ASSIGNED TASK: Every line of the listing below should come back exactly as written, with no images.
[Start of section]
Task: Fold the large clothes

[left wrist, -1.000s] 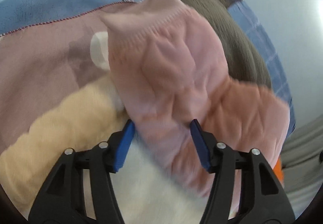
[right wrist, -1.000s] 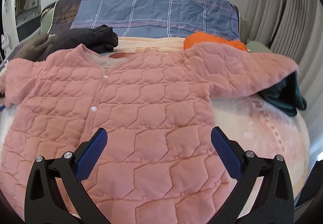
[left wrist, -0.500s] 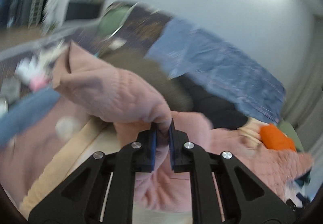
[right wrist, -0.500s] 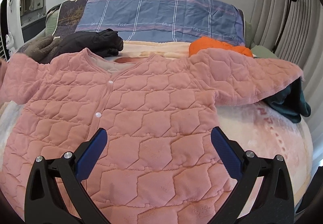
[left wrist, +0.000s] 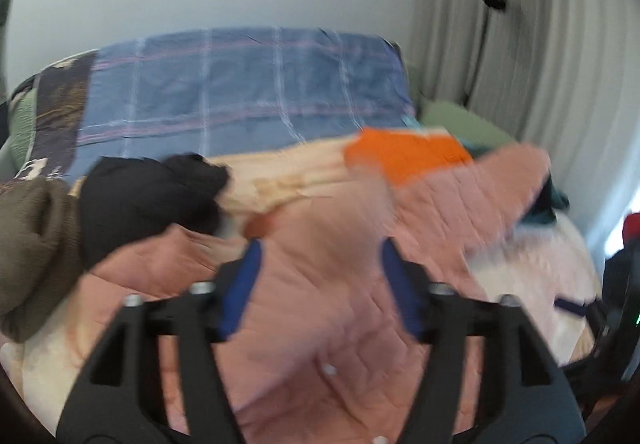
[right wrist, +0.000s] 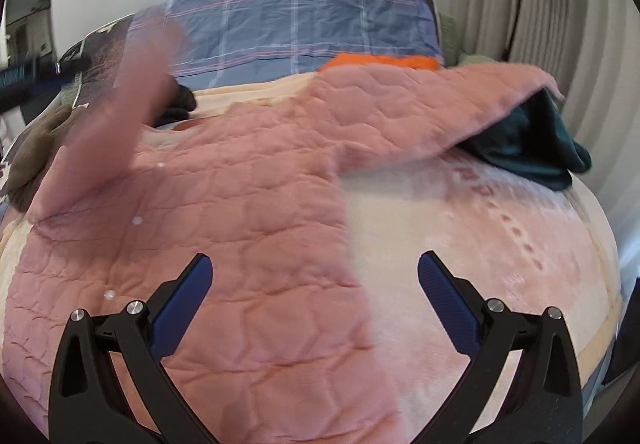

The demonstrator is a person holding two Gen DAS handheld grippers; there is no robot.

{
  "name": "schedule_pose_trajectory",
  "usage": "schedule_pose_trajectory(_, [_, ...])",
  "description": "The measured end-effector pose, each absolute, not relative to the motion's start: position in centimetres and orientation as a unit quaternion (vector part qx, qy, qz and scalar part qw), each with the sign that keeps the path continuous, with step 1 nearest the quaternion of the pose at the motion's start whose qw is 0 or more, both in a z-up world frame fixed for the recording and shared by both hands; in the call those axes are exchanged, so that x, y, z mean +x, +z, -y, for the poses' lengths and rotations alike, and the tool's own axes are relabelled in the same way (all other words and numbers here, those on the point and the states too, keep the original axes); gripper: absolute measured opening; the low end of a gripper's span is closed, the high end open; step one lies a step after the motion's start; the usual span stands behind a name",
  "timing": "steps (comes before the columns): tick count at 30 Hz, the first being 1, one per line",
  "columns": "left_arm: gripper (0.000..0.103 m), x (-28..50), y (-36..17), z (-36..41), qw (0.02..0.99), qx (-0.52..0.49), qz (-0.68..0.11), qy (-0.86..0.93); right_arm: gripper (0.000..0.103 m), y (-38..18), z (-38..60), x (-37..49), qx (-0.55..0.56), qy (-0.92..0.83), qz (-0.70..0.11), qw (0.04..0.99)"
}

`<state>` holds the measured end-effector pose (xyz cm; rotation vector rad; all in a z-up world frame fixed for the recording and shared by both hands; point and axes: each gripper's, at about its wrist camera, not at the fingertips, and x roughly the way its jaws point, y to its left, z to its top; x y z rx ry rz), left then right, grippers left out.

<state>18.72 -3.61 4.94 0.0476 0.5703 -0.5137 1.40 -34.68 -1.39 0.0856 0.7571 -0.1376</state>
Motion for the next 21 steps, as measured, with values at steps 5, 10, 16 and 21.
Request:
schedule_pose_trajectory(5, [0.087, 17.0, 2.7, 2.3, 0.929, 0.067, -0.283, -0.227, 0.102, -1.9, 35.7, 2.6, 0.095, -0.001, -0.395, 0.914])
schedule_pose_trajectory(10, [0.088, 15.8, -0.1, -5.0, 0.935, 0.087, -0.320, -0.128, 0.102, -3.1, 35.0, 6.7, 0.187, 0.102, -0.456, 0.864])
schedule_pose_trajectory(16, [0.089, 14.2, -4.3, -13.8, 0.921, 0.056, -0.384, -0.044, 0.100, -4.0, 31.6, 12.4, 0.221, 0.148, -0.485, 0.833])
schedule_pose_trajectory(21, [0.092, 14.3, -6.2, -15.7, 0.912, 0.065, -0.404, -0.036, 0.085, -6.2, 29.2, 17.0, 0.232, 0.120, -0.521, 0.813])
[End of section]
SOLUTION FOR THIS PROBLEM:
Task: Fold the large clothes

[left wrist, -1.000s] 
[right wrist, -1.000s] 
[left wrist, -0.500s] 
[right wrist, -0.500s] 
[left wrist, +0.000s] 
[right wrist, +0.000s] 

The demonstrator is a person holding two Gen DAS handheld grippers; there is no robot.

{
  "name": "schedule_pose_trajectory",
  "usage": "schedule_pose_trajectory(_, [_, ...])",
  "description": "The measured end-effector pose, each absolute, not relative to the motion's start: position in centimetres and orientation as a unit quaternion (vector part qx, qy, qz and scalar part qw), each with the sign that keeps the path continuous, with step 1 nearest the quaternion of the pose at the motion's start whose qw is 0 or more, both in a z-up world frame fixed for the recording and shared by both hands; in the call those axes are exchanged, so that x, y, z mean +x, +z, -y, for the poses' lengths and rotations alike, and the tool's own axes are relabelled in the same way (all other words and numbers here, those on the point and the states too, keep the original axes); gripper: absolute measured opening; the low end of a gripper's span is closed, the high end open; step one lies a step after the motion's start; the usual span stands behind a name",
  "timing": "steps (comes before the columns): tick count at 30 Hz, the first being 1, one per line",
  "columns": "left_arm: gripper (0.000..0.103 m), x (-28..50), y (-36..17), z (-36..41), qw (0.02..0.99), qx (-0.52..0.49), qz (-0.68..0.11), qy (-0.86..0.93); right_arm: gripper (0.000..0.103 m), y (-38..18), z (-38..60), x (-37..49), qx (-0.55..0.56), qy (-0.92..0.83), qz (-0.70..0.11), qw (0.04..0.99)"
}

`<state>` holds the measured end-effector pose (xyz cm; rotation vector rad; all in a z-up world frame fixed for the recording and shared by both hands; point and axes: each gripper's, at about its wrist camera, not at the fingertips, and x roughly the way its jaws point, y to its left, z to its top; x y z rx ry rz), left then right, grippers left out.

<state>18.72 -3.61 4.94 0.0476 0.5703 -0.5137 1.40 -34.68 -1.39 0.0856 0.7571 -0.1376</state>
Motion for the next 21 steps, as measured, with values at steps 5, 10, 16 and 21.
Request:
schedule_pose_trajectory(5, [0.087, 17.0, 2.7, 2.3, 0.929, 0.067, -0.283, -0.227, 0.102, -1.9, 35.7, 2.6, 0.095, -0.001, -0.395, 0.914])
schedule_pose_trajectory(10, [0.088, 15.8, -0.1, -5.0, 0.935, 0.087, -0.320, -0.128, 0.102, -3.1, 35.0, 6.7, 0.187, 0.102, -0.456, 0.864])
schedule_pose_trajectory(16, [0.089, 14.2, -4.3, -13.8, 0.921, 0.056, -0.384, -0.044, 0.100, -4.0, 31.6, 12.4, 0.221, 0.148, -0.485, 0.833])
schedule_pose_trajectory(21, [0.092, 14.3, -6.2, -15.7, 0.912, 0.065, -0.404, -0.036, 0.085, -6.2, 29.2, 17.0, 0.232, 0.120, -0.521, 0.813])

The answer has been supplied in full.